ABOUT THIS EXERCISE =>
Every line of the entries with the word "target" in it should be shown.

INPUT DATA =>
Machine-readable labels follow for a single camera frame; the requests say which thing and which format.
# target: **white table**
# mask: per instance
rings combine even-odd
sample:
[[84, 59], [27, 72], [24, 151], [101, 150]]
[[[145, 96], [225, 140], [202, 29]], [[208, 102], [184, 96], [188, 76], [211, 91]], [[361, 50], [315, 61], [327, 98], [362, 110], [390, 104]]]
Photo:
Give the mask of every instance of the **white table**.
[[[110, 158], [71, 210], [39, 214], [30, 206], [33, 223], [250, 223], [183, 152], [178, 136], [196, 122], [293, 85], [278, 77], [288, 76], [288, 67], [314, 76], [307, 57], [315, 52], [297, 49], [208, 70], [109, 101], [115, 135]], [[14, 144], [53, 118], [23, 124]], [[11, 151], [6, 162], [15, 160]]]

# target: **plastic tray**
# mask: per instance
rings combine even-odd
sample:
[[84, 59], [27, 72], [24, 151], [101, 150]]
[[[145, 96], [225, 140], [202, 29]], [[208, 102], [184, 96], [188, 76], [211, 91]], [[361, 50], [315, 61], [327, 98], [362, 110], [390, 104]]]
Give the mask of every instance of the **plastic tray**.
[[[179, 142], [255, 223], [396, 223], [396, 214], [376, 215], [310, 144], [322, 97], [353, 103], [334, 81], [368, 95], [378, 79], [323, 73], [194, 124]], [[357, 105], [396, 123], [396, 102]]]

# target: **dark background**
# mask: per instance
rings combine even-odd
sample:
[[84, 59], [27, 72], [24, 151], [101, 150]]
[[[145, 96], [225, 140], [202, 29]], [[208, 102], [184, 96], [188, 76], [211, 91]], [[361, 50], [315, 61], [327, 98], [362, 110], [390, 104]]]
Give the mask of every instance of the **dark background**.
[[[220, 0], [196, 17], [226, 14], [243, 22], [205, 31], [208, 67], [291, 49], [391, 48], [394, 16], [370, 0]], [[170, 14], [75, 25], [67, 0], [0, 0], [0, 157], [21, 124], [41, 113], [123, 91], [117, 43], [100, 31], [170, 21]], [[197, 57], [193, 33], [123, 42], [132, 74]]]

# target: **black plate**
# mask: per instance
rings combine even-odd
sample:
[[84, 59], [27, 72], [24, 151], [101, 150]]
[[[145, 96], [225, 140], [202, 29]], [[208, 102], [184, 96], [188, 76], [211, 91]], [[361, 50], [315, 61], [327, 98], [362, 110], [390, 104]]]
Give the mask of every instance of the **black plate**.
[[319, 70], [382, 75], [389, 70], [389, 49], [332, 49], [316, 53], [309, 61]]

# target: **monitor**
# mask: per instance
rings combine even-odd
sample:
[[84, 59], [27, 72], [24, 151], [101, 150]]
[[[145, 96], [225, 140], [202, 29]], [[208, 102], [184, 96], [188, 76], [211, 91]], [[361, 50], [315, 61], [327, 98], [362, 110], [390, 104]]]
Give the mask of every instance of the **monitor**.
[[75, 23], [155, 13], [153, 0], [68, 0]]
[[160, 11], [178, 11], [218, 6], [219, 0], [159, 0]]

RESPONSE AREA =>
# target: **white table**
# target: **plastic tray**
# target: **dark background**
# target: **black plate**
# target: **monitor**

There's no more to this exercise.